Ma ben oltre la Legge e l’apparato rituale, a riconoscerlo e ad accoglierlo nella fede sono due persone «profetiche», animate dalla Parola di Dio e dal suo Spirito, pronte all’appuntamento a proclamarlo il Messia atteso che realizza la salvezza promessa da Dio: sono Simeone e Anna, due anziani.

Lo Spirito facendo nascere il Figlio di Dio fatto uomo da Maria, donna di Israele, lo ha collocato dentro il popolo della Parola che prometteva la salvezza di Dio. Ora lo Spirito anima Simeone a collocarlo dentro l’attesa fedele di quella Parola.
Non immagino, infatti, eclatanti ispirazioni spirituali in Simeone. L’insistenza di Luca, tre volte, sul fatto che questo anziano di Israele fosse abitato e illuminato dallo Spirito, può benissimo essere riferito al suo amore e al suo ascolto della Parola di Dio. Infatti solo la Parola apre alla fede, nel credere che Dio è all’opera ora, e come tale va riconosciuto, la fede è dare lo spazio della propria vita alla salvezza divina della sua Parola.
Se questo è avvenuto in maniera storica in Simeone, può avvenire, in maniera simbolica, in ciascuno di noi: quando lasciamo spazio nella nostra vita, attraverso l’azione della Parola, al Signore e alla sua opera di salvezza in Gesù Cristo.

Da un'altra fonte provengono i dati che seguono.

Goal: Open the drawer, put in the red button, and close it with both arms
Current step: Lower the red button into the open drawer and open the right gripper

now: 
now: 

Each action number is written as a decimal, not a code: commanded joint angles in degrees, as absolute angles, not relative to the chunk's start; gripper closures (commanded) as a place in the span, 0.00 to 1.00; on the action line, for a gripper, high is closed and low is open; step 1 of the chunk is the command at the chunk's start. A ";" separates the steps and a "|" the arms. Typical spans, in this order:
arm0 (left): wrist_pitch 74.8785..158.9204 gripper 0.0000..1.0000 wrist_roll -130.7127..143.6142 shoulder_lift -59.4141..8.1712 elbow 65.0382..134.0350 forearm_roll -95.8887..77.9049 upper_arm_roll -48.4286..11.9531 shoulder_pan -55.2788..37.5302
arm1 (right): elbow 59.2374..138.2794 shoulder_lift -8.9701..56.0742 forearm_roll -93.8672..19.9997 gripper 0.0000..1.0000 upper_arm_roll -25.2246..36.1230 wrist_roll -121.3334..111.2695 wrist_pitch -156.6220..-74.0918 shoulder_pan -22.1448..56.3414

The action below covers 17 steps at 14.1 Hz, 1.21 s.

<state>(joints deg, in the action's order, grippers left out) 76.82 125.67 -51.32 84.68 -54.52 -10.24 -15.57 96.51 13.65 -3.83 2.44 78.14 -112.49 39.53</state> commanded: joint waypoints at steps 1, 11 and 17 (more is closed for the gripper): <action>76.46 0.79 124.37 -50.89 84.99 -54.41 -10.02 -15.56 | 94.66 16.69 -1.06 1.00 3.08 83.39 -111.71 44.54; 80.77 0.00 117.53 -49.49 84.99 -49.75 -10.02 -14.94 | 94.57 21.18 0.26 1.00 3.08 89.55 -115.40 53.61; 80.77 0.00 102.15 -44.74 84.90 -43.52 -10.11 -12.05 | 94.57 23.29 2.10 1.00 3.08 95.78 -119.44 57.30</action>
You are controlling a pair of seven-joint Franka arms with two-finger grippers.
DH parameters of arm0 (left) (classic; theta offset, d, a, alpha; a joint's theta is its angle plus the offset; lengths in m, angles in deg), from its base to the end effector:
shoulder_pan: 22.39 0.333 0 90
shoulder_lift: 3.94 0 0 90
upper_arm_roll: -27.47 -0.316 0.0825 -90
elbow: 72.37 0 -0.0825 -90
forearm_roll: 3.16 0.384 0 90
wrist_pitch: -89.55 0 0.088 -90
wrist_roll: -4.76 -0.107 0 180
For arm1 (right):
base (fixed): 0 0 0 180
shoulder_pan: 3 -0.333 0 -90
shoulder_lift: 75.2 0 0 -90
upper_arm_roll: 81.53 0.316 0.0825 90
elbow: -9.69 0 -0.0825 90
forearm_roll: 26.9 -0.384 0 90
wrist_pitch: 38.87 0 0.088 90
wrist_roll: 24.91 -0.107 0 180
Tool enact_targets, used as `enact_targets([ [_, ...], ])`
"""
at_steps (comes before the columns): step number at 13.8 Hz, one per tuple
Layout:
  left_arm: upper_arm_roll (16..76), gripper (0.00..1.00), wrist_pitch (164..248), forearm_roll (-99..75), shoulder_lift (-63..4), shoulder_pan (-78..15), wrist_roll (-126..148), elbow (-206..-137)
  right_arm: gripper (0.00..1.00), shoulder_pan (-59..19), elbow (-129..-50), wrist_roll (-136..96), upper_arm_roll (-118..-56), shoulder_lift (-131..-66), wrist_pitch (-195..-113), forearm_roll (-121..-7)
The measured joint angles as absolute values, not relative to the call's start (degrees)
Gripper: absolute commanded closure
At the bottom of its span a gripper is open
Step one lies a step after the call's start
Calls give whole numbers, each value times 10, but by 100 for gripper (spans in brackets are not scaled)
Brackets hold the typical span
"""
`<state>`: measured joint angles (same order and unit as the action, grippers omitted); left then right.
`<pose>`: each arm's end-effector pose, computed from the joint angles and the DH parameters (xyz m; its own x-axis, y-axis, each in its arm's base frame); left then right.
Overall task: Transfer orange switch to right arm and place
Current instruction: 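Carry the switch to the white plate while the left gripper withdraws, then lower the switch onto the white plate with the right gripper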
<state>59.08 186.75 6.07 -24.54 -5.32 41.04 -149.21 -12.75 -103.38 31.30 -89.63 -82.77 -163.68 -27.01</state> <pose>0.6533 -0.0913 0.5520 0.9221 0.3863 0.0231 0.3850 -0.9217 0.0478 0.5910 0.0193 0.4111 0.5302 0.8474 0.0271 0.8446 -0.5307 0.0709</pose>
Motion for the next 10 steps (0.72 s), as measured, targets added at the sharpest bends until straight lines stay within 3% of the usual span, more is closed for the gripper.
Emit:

Così possiamo diventare accoglienza della Parola fatta carne, come Simeone che «accolse fra le braccia» il bambino, e vi riconosce tutta la Parola promessagli da Dio di vedere la sua salvezza all’opera, attraverso quella carne.
Simeone accoglie un bambino di una povera famiglia, ma i suoi «occhi hanno visto la salvezza preparata da te davanti a tutti popoli». Non c’è nessuna manifestazione di potenza umana, perciò ci sarà tutta la potenza di Dio capace di raggiungere tutti gli uomini più lontani: da povero ai poveri.

Simeone vede nel bambino la «luce per rivelarti alle genti». C’è bisogno di luce, perché l’uomo giace nelle tenebre di tutto ciò che nega la vita e la sua dignità. Ma la luce serve innanzitutto per vedere Dio: «rivelare te alle genti». Solo riconoscendo Dio, l’uomo può riconoscere se stesso. Solo vivendo dell’amore del Signore, l’uomo può vivere la propria dignità amandolo nei fratelli: «Come io ho amato voi, così amatevi anche voi gli uni gli altri» (Gv 13,34).

Simeone si fa strumento di una rivelazione che coinvolge anche Giuseppe e Maria: «Il padre e la madre di Gesù si stupirono delle cose che si dicevano di lui». La loro fede è superata dal mistero rivelato di quel loro figlio. Perché la fede non comporta il superare ogni dubbio, mai lasciarsi anche superare da Dio che è sempre più grande, inaspettato e fantasioso di quello che l’uomo può pensare, pur nella fede.
Così il rapporto con il Signore si fa esigente: «Anche a te una spada trafiggerà dall’anima», dice a Maria. È la spada della Parola, che «penetra fino al punto di divisione dell’anima e dello spirito, fino alle giuntura e alle midolla, e discerne i sentimenti e i pensieri del cuore» (Eb 4,12). La Parola agisce con radicalità, profondità ed efficacia nella dimensione più intima e vera della nostra umanità. Una tale ferita ci sana dalle ferite del nostro egoismo e ci apre alla docilità dell’ascolto, come Maria: «Mia madre e i miei fratelli sono questi: coloro che ascoltano la Parola di Dio e la mettono in pratica» (Lc 8,21).

Anche la vita di Anna è stata presa dal Signore. Rimasta vedova giovanissima, ha fatto della sua lunga esistenza un dono a Dio, pur nella sua povertà. In questa sua disponibilità sa cogliere disponibilità di Dio: «Parlava del bambino a quanti aspettavano alla redenzione di Gerusalemme».
Anche oggi abbiamo profondamente bisogno non di apparati religiosi esteriori, ma di donne e di uomini che abbiano l’unica caratteristica di essere così presi dal Vangelo da partire dalla marginalità della loro vita. Perché il movimento è dalle periferie al centro.
«I grandi cambiamenti della storia si sono realizzati quando la realtà è stata vista non dal centro, ma dalla periferia. È una questione ermeneutica: si comprende la realtà solamente se la si guarda dalla periferia, e non se il nostro sguardo è posto in un centro equidistante da tutto. Per capire davvero la realtà, dobbiamo spostarci dalla posizione centrale di calma e tranquillità e dirigerci verso la zona periferica… Bisogna conoscere la realtà per esperienza, dedicare un tempo per andare in periferia per conoscere davvero la realtà e il vissuto della gente» (papa Francesco).